Legend states she would leave the palace disguised to take food to the poor. Therefore, she was very devoted to God and spent much time praying. One of the miracles accredited to her is the “miracle of the roses.”
Miracle of Roses
After the King discovered she was feeding the poor, she left the palace. He had previously forbade her from continuing to provide them with food and had even threatened to lock her up in the castle’s confines.
She never gave up as she daily left behind the King’s back. One day in the winter, she was carrying pieces of bread in her dress. The King saw her and asked, “What you are carrying?” as she left the castle. She answered, “Roses, my lord.” He did not believe it because roses do not flower in winter.
He requested her to display the roses. Obediently, she opened up the fabric of her dress. There stood roses instead of bread. Therefore, this story is the most notable miracle accredited to her.
Devotion to God
Her devotion to the good of God is a teaching of how we should live our lives. However, I am not the most religious of people. However, her inspiration continually moves me through her works with the poor.

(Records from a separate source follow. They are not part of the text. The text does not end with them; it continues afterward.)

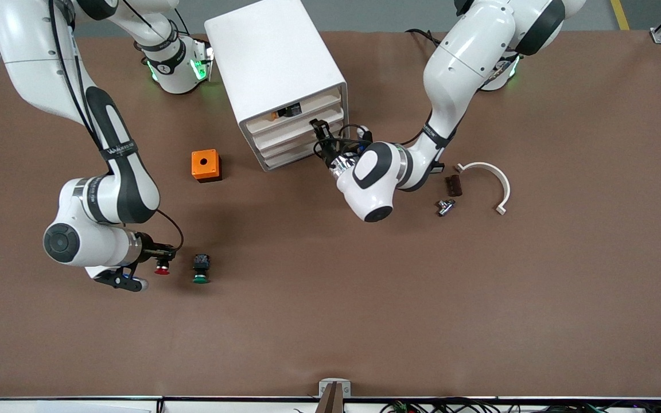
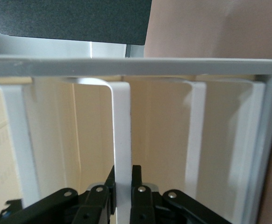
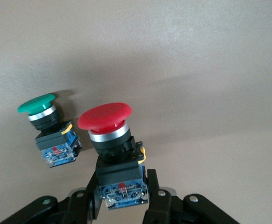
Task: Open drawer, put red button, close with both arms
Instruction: 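Grasp the red button with the right gripper while the left gripper pulls the drawer open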
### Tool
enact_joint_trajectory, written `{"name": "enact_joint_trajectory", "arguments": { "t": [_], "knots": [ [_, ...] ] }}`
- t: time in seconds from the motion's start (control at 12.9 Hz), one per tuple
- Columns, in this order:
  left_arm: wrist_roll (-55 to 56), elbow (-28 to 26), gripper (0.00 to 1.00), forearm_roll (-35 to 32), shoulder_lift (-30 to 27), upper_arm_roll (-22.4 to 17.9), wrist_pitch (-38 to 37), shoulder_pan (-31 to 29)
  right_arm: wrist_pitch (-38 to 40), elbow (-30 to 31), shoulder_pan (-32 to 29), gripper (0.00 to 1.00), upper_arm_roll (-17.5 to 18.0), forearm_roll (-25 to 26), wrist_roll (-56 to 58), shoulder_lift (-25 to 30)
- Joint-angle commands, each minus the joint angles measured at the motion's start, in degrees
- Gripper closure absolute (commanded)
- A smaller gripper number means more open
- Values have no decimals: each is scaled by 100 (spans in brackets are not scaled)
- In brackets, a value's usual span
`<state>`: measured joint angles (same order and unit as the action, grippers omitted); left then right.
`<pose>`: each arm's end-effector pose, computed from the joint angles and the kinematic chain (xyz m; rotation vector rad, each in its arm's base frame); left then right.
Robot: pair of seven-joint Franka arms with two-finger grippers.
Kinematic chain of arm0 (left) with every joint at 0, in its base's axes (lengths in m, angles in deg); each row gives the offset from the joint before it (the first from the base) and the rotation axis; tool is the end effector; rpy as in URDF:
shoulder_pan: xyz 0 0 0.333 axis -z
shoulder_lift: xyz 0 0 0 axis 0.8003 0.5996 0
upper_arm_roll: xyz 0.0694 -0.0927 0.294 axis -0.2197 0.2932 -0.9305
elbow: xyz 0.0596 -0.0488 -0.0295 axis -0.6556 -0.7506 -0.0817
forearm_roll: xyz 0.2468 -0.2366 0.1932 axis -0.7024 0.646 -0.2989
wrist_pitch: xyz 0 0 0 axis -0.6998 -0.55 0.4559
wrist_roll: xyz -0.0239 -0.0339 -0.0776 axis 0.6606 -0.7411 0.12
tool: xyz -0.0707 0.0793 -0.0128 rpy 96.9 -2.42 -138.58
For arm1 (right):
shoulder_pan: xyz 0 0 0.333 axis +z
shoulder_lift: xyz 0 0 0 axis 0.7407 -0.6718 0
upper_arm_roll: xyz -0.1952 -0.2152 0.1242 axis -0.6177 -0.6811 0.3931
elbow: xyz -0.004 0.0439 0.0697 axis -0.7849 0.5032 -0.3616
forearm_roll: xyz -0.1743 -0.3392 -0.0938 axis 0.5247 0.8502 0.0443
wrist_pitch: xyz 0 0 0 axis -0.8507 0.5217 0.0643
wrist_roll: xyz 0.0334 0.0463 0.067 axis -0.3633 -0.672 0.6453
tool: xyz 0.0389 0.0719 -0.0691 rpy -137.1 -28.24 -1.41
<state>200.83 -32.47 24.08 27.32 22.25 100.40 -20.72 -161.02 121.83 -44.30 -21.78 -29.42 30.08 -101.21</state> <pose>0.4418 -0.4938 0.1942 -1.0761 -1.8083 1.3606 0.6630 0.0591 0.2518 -3.0579 0.3918 0.2973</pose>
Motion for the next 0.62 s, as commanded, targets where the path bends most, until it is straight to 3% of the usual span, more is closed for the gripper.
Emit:
{"name": "enact_joint_trajectory", "arguments": {
  "t": [0.0,0.39,0.47,0.54],
  "knots": [
    [-257,113,100,-179,-30,-22,-222,-404,181,84,37,96,20,-67,-417,219],
    [-800,536,99,-312,32,-22,-240,-1028,419,84,589,97,20,-67,-1691,430],
    [-906,536,96,-312,41,-22,-214,-1081,454,66,721,97,20,-67,-2086,447],
    [-934,536,79,-312,41,-22,-196,-1091,480,57,897,97,20,-67,-2559,465]
  ]
}}
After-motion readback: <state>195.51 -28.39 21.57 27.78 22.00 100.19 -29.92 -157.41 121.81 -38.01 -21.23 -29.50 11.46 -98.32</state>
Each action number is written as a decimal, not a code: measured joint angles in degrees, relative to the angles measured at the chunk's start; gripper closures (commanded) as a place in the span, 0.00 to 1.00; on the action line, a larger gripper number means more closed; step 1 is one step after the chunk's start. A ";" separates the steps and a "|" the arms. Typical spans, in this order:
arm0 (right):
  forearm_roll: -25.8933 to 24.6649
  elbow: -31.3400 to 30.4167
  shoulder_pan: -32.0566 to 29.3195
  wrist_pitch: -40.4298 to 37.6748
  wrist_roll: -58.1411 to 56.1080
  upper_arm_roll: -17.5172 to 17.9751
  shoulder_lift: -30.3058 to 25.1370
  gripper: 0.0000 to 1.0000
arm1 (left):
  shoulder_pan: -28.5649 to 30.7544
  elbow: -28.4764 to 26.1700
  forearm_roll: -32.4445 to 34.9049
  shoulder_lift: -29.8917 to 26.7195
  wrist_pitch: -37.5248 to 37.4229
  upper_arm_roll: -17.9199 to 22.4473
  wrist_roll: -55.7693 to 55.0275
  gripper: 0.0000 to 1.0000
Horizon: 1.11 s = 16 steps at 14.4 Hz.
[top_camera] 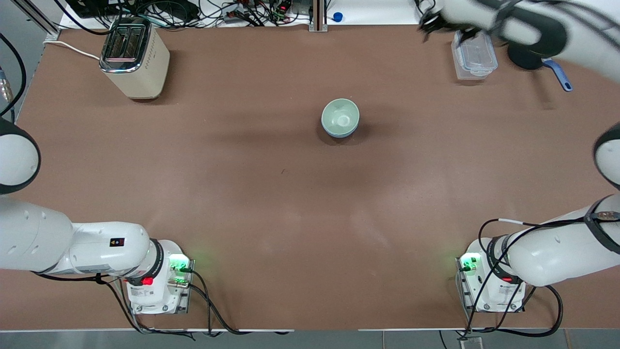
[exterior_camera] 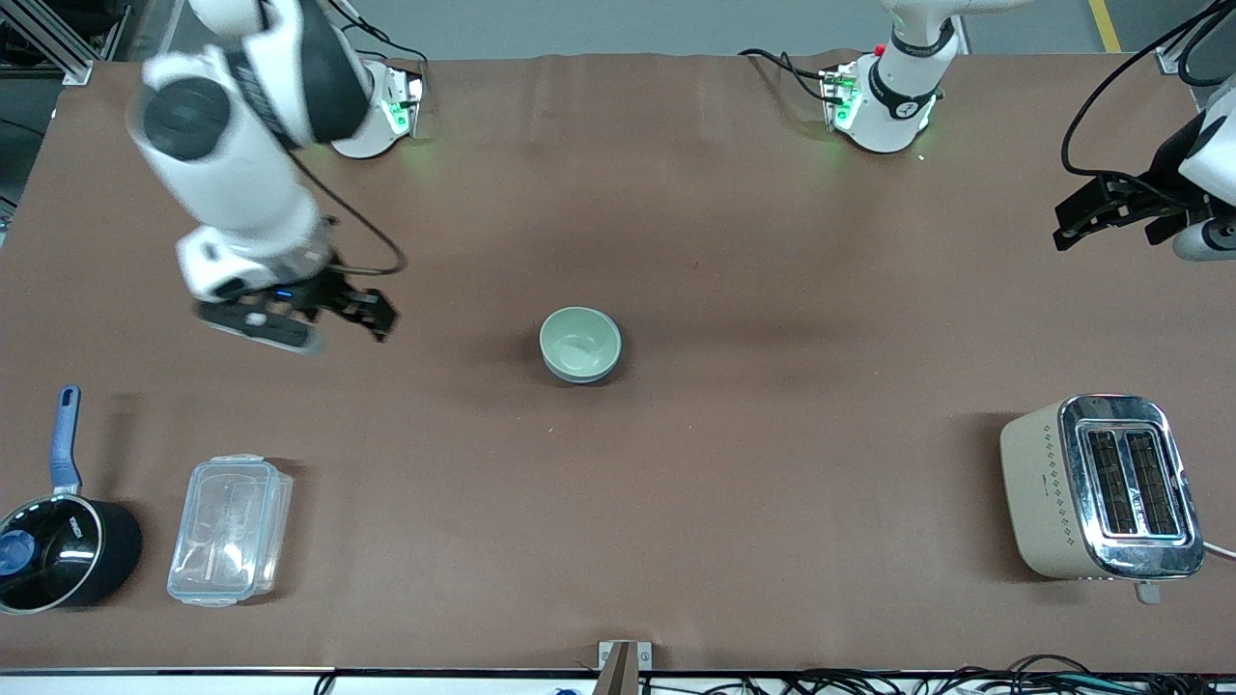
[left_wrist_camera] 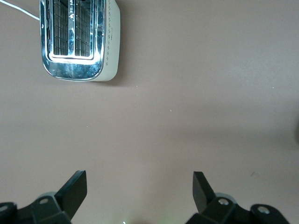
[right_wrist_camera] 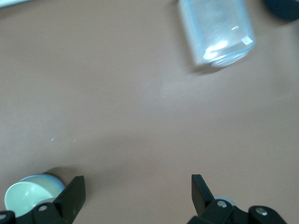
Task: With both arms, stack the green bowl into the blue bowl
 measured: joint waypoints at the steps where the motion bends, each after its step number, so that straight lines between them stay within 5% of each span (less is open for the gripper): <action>1: -0.02 2.52 -3.39 -3.18 -3.82 0.23 -0.76 0.00 | -0.02 0.01 0.00 0.00 0.00 0.00 0.01 0.00; 7: 3.37 17.19 -17.33 -22.94 -24.44 1.43 -1.09 0.00 | -0.17 0.17 0.00 0.00 0.00 -0.07 0.48 0.00; 16: 6.11 17.96 -17.91 -24.45 -30.43 -0.83 -0.25 0.00 | -0.42 0.43 0.00 -0.01 -0.92 -0.70 1.01 0.00</action>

When her husband, Dinis, died in 1325, she entered a convent of Poor Claires in Coimbra, where she spent the rest of her life. She left the convent once in the summer of 1336 to try to stop a war between her son, Alphonse IV of Portugal, and her grandson, Alphonse XI of Spain. Despite being sick, she walked to the middle of the battlefield. She did not leave until the two men came to a resolution peacefully. Elizabeth died shortly after.
However, statements of miracles followed upon her death. The Roman Catholic Church beatified her in 1526. Pope Urban VIII canonized her on May 25, 1625.
The Rainha Santo Isabel feast became an essential day on the Roman Catholic Calendar of Saints on July 4. In 1694 Pope Innocent XII moved her feast to July 8, so it would not clash with the celebration of the Octave of Saints Peter and Paul, Apostles. In 1955, Pope Pius XII rescinded this octave. The 1962 Roman Missal revised the status of the feast from “Double” to a “Third-Class Feast.” The 1969 reform of the Calendar organized the celebration as an optional memorial and restored it to July 4.